[Activity] From the listing below, copy each line that holds "image".

[Records for the task]

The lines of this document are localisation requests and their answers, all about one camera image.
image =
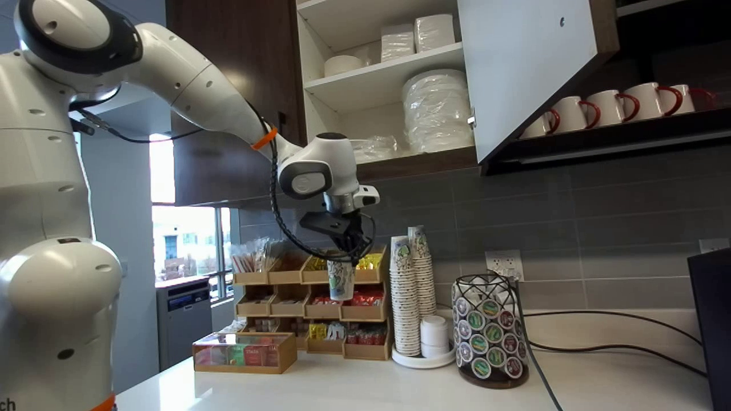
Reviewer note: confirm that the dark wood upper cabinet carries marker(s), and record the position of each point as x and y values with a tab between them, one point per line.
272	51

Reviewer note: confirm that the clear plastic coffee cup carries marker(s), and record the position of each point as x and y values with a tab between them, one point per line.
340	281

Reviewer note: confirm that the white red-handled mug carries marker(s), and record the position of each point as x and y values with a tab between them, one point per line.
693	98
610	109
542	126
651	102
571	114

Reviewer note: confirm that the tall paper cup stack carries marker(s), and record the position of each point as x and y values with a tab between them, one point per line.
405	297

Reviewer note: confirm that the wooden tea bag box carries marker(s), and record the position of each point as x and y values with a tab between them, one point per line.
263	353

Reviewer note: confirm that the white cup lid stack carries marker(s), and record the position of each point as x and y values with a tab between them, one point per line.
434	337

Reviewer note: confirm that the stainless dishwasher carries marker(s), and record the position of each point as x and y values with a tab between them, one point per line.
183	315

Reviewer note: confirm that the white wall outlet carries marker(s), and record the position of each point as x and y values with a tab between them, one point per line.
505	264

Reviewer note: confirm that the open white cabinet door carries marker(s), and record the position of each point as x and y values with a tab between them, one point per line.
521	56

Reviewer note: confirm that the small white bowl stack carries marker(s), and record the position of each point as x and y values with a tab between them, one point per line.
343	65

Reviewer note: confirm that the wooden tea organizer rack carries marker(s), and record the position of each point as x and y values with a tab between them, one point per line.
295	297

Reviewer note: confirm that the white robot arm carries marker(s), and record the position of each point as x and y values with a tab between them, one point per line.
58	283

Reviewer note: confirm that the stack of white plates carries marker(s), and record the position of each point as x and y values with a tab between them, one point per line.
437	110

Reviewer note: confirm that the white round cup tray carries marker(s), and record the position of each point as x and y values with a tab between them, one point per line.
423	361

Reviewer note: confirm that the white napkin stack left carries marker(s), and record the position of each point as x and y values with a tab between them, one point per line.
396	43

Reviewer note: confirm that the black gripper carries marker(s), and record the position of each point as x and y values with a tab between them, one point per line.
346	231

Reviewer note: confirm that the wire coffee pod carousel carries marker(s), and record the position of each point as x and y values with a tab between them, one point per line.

[Result of the exercise]
The lines of this document are localisation requests and their answers, all about one camera image.
image =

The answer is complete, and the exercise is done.